Когда море составлено из тех же букв, что Гомер.

Без непринужденного пребывания в античности немыслимы ни Мандельштам (“Серебряная труба Катулла… мучит и тревожит сильнее, чем любая футуристическая загадка”), ни Бродский (“В определенном смысле, сами того не сознавая, мы пишем не по-русски или там по-английски, как мы думаем, но по-гречески и на латыни, ибо… новое время не дало человеку ни единой качественно новой концепции… С точки зрения сознания, чем человек современнее, тем он древнее”).

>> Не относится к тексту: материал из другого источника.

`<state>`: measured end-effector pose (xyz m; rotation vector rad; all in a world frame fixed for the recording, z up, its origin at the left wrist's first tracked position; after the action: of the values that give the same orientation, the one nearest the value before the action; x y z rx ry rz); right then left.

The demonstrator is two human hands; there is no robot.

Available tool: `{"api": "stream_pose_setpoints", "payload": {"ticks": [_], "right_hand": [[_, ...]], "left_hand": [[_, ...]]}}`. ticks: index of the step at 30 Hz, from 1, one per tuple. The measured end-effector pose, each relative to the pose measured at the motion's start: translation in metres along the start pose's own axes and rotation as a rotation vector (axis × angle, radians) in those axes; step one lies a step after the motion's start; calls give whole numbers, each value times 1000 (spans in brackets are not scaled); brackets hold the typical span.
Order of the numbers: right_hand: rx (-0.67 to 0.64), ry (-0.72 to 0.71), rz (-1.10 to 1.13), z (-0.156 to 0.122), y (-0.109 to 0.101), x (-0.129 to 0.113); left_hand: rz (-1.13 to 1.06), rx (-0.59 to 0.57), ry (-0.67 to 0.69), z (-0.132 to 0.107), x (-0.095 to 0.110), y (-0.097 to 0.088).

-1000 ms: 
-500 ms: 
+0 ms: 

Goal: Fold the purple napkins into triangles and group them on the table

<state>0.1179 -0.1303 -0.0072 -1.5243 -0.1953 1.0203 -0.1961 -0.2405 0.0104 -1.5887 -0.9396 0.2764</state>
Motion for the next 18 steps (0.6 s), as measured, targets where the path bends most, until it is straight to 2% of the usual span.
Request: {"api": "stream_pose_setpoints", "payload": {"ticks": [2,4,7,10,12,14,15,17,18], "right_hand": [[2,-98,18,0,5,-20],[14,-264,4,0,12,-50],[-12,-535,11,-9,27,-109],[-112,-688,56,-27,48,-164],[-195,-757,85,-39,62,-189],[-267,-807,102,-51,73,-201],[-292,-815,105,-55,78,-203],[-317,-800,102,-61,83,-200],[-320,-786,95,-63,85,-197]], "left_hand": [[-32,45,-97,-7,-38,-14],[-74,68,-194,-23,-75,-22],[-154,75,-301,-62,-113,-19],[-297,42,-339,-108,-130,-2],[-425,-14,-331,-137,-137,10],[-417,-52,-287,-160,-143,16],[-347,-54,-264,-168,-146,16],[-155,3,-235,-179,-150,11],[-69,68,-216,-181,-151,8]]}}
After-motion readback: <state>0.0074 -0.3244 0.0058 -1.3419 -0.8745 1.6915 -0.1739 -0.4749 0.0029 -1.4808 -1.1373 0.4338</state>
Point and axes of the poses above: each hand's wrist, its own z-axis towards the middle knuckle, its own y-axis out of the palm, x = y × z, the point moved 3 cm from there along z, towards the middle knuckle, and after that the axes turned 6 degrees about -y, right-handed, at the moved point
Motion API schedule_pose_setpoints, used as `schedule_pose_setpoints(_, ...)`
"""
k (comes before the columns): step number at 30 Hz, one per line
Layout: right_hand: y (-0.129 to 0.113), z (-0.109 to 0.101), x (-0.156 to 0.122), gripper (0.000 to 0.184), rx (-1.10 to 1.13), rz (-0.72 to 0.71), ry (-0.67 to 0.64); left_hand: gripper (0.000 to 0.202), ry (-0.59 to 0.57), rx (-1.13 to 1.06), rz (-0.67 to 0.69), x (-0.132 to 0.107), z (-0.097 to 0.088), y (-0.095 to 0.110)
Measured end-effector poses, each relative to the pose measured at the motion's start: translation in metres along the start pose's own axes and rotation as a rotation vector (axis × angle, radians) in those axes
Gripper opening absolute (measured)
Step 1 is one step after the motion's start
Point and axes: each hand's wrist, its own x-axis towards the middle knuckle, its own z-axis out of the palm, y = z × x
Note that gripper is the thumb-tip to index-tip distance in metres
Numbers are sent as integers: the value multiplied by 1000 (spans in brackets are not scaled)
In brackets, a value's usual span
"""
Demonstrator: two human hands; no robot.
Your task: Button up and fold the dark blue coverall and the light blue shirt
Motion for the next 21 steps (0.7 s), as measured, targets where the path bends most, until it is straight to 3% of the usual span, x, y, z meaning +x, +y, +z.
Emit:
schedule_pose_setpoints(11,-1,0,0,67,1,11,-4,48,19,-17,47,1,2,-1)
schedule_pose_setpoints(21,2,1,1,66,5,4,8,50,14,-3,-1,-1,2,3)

В мандельштамовском собрании сочинений античность со всех сторон обступает “Бессонницу”: в том же году написанное про Рим и Авентин, Мельпомену и Федру, Капитолий и Форум, Цезаря и Цицерона.

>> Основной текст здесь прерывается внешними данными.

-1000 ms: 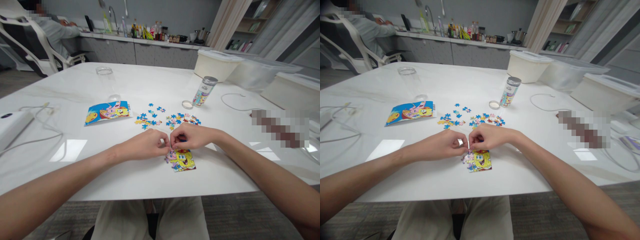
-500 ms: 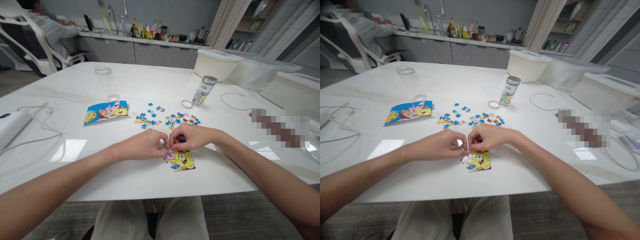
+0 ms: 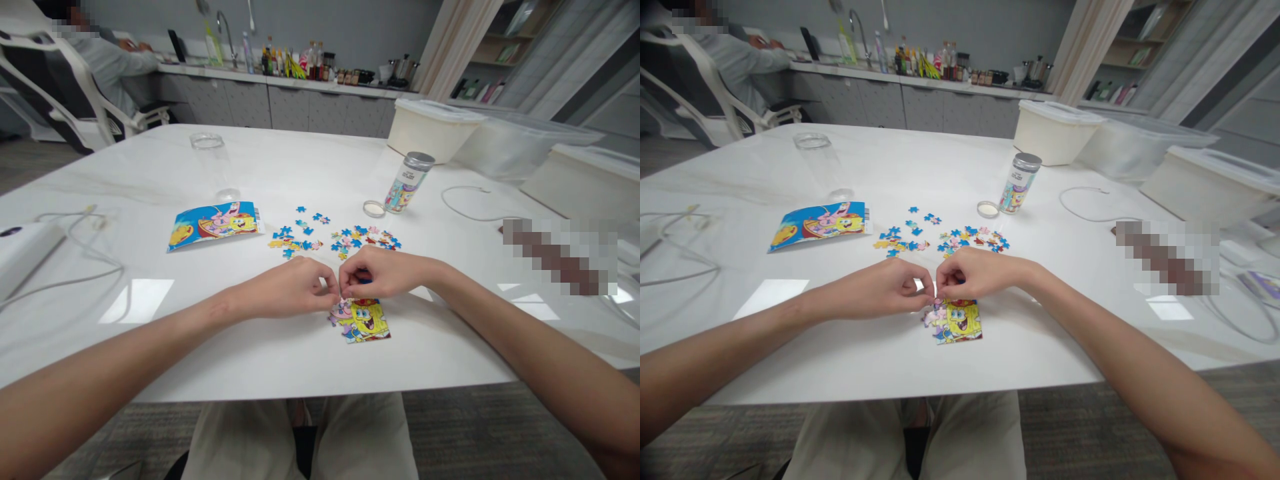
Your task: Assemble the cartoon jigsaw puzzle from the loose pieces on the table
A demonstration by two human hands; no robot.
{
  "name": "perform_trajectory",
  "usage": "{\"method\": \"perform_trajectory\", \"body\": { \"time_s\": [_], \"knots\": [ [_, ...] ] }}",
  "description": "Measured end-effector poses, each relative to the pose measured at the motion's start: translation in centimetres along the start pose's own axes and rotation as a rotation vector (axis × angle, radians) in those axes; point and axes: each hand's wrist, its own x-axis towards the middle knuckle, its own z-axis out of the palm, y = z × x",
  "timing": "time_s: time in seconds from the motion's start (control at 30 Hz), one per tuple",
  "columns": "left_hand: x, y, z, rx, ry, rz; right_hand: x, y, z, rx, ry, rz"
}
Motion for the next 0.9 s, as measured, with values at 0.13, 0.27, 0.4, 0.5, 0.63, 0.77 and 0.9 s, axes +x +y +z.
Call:
{"method": "perform_trajectory", "body": {
  "time_s": [0.13,0.27,0.4,0.5,0.63,0.77,0.9],
  "knots": [
    [0.01,0.04,-0.05,-0.006,0.003,-0.015,0.02,-0.07,-0.01,0.01,0.0,0.004],
    [0.02,-0.07,-0.07,-0.037,0.012,-0.021,0.0,-0.07,-0.04,0.027,0.0,-0.017],
    [0.04,-0.02,-0.13,-0.057,0.018,-0.041,0.02,-0.09,-0.05,0.03,-0.004,-0.028],
    [0.03,0.09,-0.2,-0.06,0.009,-0.041,0.05,-0.11,-0.03,0.028,-0.003,-0.031],
    [0.0,0.07,-0.21,-0.061,0.003,-0.045,0.03,-0.17,-0.04,0.033,0.003,-0.034],
    [-0.01,-0.07,-0.11,-0.064,0.009,-0.042,-0.04,-0.37,-0.11,0.004,0.009,-0.027],
    [-0.02,-0.09,-0.16,-0.07,0.013,-0.04,-0.14,-0.51,-0.22,-0.019,0.01,-0.018]
  ]
}}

Может, тогда на берегу Рижского залива и возникло, еще самому неясное, желание прочесть список кораблей до конца, не проходящее вот уже столько лет. Среди любимейших мировых авторов – Аристофан, Ксенофонт, Платон, Катулл, Овидий, Петроний. Может, тогда подспудно началась особая любовь к “Илиаде” – понятно, что “Одиссея” богаче и тоньше, но как же захватывает гомеровский киносценарий о Троянской войне, с подробной росписью эпизодов и кадров, с этим корабельным перечнем, долгим, как титры голливудских блокбастеров.

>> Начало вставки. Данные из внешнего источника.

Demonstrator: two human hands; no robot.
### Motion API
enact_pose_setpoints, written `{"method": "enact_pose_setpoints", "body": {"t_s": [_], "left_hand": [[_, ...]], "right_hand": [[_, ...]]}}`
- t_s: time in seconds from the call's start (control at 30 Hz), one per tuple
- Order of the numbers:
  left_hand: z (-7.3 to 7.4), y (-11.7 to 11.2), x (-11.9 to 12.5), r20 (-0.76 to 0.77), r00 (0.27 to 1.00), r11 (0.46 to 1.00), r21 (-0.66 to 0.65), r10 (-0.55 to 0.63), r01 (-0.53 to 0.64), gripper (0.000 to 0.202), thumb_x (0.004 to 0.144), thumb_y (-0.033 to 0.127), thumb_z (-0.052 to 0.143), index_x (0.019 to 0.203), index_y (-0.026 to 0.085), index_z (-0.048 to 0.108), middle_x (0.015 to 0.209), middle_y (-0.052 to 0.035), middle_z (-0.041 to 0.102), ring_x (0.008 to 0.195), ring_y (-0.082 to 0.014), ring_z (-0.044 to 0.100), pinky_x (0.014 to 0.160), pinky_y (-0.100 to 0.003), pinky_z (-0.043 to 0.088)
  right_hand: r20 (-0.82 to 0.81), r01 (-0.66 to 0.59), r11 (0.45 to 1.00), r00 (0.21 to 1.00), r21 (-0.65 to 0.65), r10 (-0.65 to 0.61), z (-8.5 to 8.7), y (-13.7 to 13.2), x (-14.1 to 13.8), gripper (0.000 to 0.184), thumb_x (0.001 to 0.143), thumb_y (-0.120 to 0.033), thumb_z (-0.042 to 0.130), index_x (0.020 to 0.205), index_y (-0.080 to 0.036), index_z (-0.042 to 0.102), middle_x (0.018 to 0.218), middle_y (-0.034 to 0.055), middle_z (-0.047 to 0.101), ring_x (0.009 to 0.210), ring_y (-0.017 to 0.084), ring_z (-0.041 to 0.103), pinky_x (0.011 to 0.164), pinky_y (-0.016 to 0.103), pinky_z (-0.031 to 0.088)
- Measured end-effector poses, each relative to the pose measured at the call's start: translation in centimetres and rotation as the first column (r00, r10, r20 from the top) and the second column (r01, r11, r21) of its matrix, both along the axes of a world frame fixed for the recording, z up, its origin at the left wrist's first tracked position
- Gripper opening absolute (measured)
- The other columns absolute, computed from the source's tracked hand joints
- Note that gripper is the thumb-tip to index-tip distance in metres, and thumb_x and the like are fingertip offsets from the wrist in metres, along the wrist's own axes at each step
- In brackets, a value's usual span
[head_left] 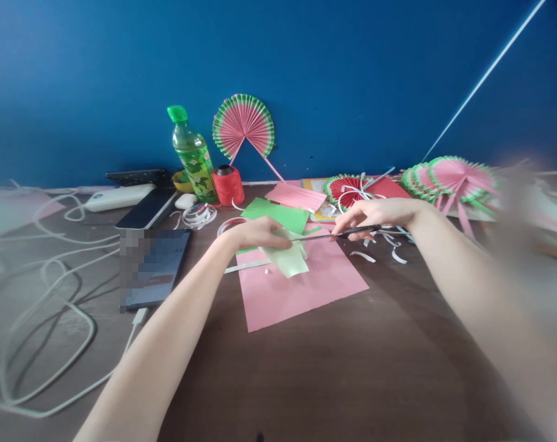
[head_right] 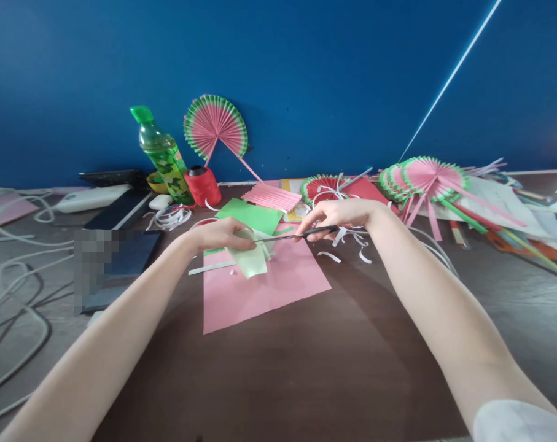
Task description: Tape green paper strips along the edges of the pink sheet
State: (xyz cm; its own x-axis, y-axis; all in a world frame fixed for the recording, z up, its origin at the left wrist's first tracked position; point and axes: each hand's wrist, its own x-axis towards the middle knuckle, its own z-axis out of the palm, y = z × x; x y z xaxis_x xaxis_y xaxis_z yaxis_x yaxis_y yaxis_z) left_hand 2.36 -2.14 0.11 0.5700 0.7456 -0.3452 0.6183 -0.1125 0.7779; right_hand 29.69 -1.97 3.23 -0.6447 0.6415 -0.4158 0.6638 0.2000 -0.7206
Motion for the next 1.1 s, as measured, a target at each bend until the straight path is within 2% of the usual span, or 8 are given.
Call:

Многим и разным окуталось стихотворение Мандельштама с годами. Тогда в Пумпури на берегу ахейского моря я сразу и безусловно воспринял то, с чем согласен и теперь: “всё движется любовью”. Нам всем было по двадцать четыре года: Мандельштаму, когда он писал; девушке, когда она читала; мне, когда слушал.

Возвращение в город

Борис Пастернак 1890-1960

Марбург

Я вздрагивал. Я загорался и гас.
Я трясся. Я сделал сейчас предложенье, —
Но поздно, я сдрейфил, и вот мне – отказ.
Как жаль ее слез! Я святого блаженней!
Я вышел на площадь. Я мог быть сочтен
Вторично родившимся. Каждая малость
Жила и, не ставя меня ни во что,
В прощальном значеньи своем подымалась.
Плитняк раскалялся, и улицы лоб
Был смугл, и на небо глядел исподлобья
Булыжник, и ветер, как лодочник, греб
По липам. И все это были подобья.
Но как бы то ни было, я избегал
Их взглядов. Я не замечал их приветствий.
Я знать ничего не хотел из богатств.
Я вон вырывался, чтоб не разреветься.
Инстинкт прирожденный, старик-подхалим,
Был невыносим мне. Он крался бок о бок
И думал: “Ребячья зазноба. За ним,
К несчастью, придется присматривать в оба”.
“Шагни, и еще раз”, – твердил мне инстинкт,
И вел меня мудро, как старый схоластик,
Чрез девственный непроходимый тростник
Нагретых деревьев, сирени и страсти.
“Научишься шагом, а после хоть в бег”, —
Твердил он, и новое солнце с зенита
Смотрело, как сызнова учат ходьбе
Туземца планеты на новой планиде.
Одних это все ослепляло. Другим —
Той тьмою казалось, что глаз хоть выколи.
Копались цыплята в кустах георгин.
Сверчки и стрекозы, как часики, тикали.
Плыла черепица, и полдень смотрел,
Не смаргивая, на кровли. А в Марбурге
Кто, громко свища, мастерил самострел,
Кто молча готовился к Троицкой ярмарке.
Желтел, облака пожирая, песок,
Предгрозье играло бровями кустарника.
И небо спекалось, упав на кусок
Кровоостанавливающей арники.
В тот день всю тебя, от гребенок до ног,
Как трагик в провинции драму Шекспирову,
Носил я с собою и знал назубок,
Шатался по городу и репетировал.
Когда я упал пред тобой, охватив
Туман этот, лед этот, эту поверхность
(Как ты хороша!) – этот вихрь духоты —
О чем ты? Опомнись! Пропало. Отвергнут.
…………………………………………………………….
Тут жил Мартин Лютер. Там – братья Гримм.
Когтистые крыши. Деревья. Надгробья.
И все это помнит и тянется к ним.
Всё – живо. И всё это тоже – подобья.